TASK DETAILS: Take nothing but the lines from the one with "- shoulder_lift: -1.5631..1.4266" through the one with "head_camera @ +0" in the entries below, both ends kept, and return them exactly with pictures left out.

LISTED RECORDS: Begin

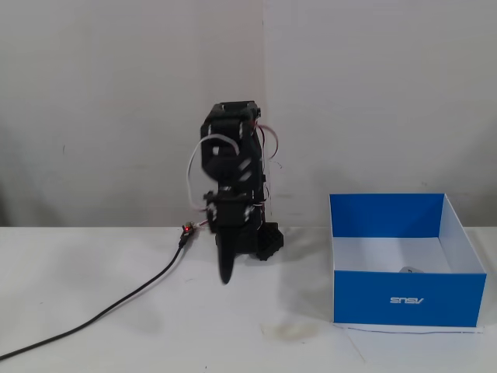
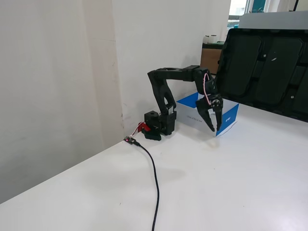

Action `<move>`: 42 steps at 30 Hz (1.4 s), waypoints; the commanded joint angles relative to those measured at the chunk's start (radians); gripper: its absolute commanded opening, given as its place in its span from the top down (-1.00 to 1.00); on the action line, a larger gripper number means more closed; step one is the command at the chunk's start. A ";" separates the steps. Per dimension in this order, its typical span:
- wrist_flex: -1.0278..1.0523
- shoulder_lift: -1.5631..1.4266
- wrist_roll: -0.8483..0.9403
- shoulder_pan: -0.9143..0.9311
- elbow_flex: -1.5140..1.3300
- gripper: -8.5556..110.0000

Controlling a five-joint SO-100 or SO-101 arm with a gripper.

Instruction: Pick the gray block and keep it in the box.

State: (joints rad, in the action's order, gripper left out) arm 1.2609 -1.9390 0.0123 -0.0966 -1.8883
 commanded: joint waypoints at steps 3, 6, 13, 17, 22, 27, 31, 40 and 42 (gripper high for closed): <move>-0.206 -0.249 0.006 0.034 -0.324 0.84; -0.288 -0.411 -0.002 0.017 -0.503 0.84; -0.318 -0.692 -0.012 -0.021 -0.762 0.84; -0.330 -0.770 -0.012 -0.012 -0.847 0.84; -0.313 -0.914 -0.012 -0.014 -0.966 0.84; -0.241 -1.126 -0.012 -0.006 -1.057 0.84; -0.123 -1.359 -0.014 -0.002 -1.104 0.85; -0.072 -1.448 -0.041 0.052 -1.120 0.84; -0.072 -1.450 -0.041 0.054 -1.120 0.81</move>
State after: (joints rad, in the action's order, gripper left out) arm 1.1873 -3.3057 -0.0230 -0.0506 -3.0051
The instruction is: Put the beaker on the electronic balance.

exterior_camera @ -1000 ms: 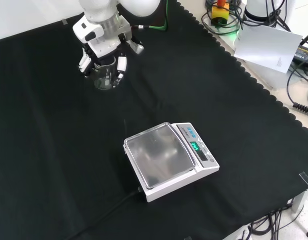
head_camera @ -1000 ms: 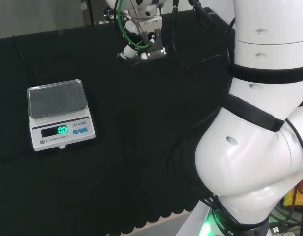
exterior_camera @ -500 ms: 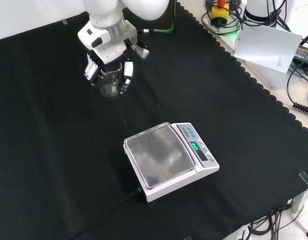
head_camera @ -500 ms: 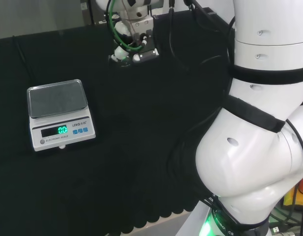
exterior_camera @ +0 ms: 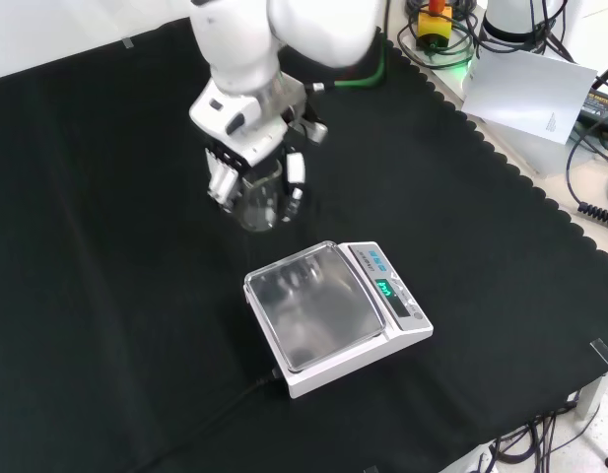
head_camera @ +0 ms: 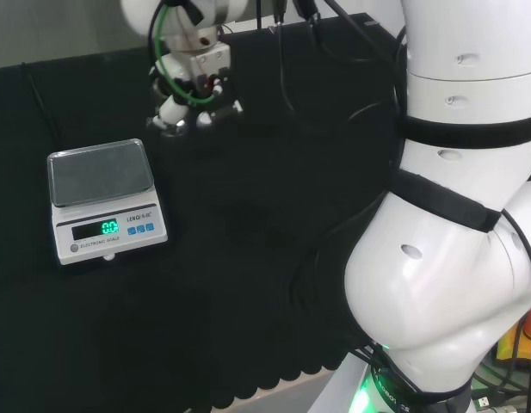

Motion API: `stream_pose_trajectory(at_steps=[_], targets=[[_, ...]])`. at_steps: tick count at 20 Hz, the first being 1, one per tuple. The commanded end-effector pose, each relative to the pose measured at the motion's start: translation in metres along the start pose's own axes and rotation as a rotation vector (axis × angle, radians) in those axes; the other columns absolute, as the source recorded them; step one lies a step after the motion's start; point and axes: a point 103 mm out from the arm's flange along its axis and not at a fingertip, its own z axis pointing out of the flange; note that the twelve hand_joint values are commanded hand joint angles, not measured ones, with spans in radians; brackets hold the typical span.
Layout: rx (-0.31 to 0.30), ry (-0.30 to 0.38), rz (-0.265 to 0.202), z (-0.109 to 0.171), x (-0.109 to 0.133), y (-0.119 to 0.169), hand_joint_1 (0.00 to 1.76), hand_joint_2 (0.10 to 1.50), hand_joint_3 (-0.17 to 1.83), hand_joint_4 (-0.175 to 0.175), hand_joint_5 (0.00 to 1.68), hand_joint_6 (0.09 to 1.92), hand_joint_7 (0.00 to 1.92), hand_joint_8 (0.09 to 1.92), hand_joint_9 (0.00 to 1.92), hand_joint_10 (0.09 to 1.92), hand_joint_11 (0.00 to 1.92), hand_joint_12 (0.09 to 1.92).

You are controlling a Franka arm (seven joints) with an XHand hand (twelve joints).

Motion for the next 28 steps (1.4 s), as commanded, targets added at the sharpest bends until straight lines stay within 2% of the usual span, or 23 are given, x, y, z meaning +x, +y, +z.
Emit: stream_pose_trajectory(at_steps=[1,10,14,21,26,28], targets=[[0.029,-0.015,-0.086,0.014,0.050,0.011,1.20,0.85,0.73,-0.012,0.81,1.36,0.90,1.45,1.17,1.12,1.31,0.80],[0.050,-0.041,-0.156,0.016,0.103,0.028,1.20,0.84,0.73,-0.012,0.81,1.36,0.90,1.46,1.17,1.13,1.30,0.80],[0.065,-0.063,-0.189,0.025,0.120,0.028,1.20,0.84,0.74,-0.012,0.82,1.36,0.90,1.46,1.17,1.13,1.30,0.80],[0.104,-0.091,-0.184,0.045,0.121,0.032,1.20,0.83,0.75,-0.011,0.82,1.36,0.90,1.45,1.17,1.13,1.29,0.81],[0.122,-0.077,-0.183,0.050,0.115,0.031,1.20,0.84,0.74,-0.005,0.82,1.36,0.90,1.44,1.16,1.12,1.30,0.82],[0.143,-0.060,-0.193,0.050,0.113,0.031,1.15,0.86,0.66,-0.116,0.85,1.33,0.84,1.49,1.16,1.10,1.32,0.81]])
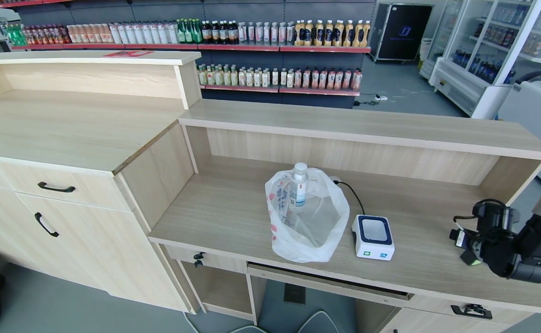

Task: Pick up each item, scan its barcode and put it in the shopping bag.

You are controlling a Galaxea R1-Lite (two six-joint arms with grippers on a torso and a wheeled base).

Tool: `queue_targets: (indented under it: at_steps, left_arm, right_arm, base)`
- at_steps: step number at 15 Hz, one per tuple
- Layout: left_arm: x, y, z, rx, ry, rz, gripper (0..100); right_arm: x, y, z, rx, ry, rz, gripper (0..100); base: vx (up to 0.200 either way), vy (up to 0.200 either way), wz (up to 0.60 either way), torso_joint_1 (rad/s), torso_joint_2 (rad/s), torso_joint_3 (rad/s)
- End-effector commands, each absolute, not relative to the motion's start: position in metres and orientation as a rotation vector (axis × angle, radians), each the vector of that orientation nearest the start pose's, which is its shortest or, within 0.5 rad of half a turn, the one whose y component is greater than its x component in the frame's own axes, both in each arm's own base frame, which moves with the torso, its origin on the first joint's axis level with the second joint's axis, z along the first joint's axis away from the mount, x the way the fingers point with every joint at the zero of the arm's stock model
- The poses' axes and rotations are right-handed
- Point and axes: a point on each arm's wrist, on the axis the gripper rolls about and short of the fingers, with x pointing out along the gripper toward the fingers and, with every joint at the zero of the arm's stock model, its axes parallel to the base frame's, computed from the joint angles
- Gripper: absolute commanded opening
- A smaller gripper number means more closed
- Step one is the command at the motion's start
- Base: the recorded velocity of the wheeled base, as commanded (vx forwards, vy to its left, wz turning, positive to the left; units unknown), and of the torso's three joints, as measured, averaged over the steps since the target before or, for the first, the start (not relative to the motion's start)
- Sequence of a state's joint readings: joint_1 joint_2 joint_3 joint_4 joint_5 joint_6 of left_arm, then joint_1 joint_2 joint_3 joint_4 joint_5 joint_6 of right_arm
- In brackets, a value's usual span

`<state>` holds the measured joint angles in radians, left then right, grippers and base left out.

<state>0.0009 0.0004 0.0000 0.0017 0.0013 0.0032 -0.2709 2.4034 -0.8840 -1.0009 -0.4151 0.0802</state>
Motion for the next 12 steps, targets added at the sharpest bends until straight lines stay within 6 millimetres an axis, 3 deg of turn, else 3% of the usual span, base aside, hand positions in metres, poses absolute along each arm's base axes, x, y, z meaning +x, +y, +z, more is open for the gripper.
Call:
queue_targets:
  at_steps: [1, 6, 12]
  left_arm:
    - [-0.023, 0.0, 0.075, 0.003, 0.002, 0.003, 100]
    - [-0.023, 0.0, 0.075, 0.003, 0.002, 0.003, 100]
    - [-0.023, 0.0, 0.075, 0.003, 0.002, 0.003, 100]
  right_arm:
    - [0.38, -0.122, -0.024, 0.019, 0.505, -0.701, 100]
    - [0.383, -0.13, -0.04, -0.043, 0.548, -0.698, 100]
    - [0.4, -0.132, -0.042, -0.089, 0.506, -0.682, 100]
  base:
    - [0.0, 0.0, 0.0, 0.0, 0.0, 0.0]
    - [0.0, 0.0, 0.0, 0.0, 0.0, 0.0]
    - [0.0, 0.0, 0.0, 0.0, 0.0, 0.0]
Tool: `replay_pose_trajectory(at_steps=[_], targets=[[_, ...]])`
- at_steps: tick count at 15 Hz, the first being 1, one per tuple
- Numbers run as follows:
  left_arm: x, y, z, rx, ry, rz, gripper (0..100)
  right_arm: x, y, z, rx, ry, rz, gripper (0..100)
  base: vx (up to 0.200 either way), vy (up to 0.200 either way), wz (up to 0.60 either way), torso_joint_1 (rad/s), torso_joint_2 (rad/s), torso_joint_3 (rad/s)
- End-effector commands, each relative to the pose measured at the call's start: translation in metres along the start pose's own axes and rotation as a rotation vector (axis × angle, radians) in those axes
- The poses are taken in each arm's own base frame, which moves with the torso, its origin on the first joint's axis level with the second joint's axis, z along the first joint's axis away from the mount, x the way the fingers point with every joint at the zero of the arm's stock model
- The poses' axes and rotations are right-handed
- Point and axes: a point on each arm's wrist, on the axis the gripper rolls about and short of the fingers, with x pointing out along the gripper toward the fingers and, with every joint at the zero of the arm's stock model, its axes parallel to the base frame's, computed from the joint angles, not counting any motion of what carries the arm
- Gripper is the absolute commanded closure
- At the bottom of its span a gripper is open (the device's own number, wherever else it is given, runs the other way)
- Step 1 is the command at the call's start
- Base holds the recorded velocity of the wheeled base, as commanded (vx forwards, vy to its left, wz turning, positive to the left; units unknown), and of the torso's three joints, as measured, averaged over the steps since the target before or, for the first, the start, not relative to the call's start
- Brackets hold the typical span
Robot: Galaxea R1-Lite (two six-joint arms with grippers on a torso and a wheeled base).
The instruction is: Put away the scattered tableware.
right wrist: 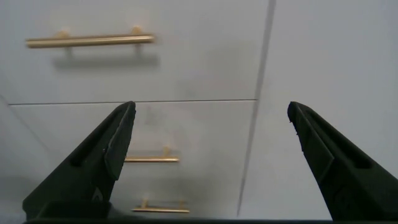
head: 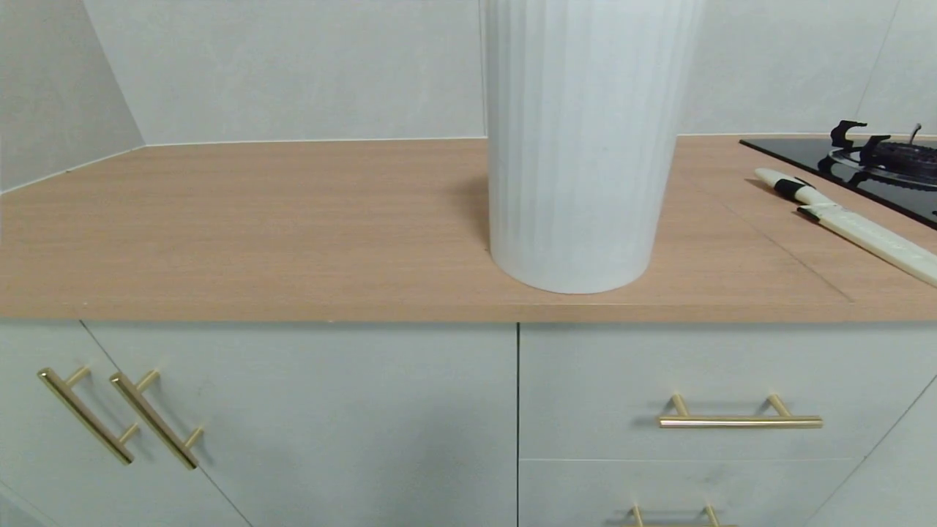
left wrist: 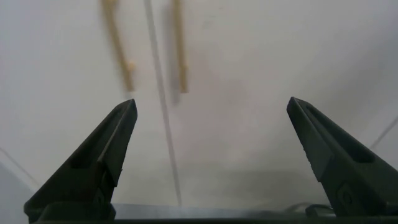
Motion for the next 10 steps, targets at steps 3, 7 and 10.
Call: replay_pose_trajectory(at_steps=[3,7,10], targets=[[0.0001,0.0,0.0,-0.002,0.0,0.0,0,0.0001,0.0,0.0002,0.0,0.0,0.001,0,0.0,-0.2,0.0,0.002,0.0,0.007],[0.0001,0.0,0.0,-0.002,0.0,0.0,0,0.0001,0.0,0.0002,0.0,0.0,-0.001,0,0.0,0.0,0.0,0.0,0.0,0.0],[0.0001,0.0,0.0,-0.002,0.0,0.0,0,0.0001,0.0,0.0002,0.0,0.0,-0.001,0,0.0,0.0,0.0,0.0,0.0,0.0]])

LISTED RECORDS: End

OUTPUT OF THE EXERCISE:
- shoulder_lift: -1.5631..1.4266
- wrist_roll: -0.8483..0.9403
- shoulder_pan: -0.9143..0.9311
- elbow_flex: -1.5140..1.3300
- gripper: -8.5556..110.0000

Controlling a five-joint SO-100 or SO-101 arm with a gripper.

Instruction: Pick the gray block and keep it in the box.

State: (joints rad, in the action's order, gripper left out) arm 1.2609 -1.9390 0.0123 -0.0966 -1.8883
 commanded: joint waypoints at steps 3, 6, 13, 17, 22, 27, 31, 40 and 42 (gripper high for closed): <move>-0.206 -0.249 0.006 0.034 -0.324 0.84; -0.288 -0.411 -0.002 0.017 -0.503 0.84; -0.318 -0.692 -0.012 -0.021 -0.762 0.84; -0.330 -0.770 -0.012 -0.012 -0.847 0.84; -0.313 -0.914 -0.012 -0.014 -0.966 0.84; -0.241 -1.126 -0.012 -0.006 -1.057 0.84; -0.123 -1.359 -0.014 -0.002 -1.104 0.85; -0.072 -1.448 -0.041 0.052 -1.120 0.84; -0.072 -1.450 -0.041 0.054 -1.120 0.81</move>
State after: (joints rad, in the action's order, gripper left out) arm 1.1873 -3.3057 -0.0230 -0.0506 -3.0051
The instruction is: Put the beaker on the electronic balance.

exterior_camera @ -1000 ms: 
head_camera @ -1000 ms: 
exterior_camera @ -500 ms: 
head_camera @ -500 ms: 
exterior_camera @ +0 ms: 
head_camera @ +0 ms: 

The exercise is complete as it stands.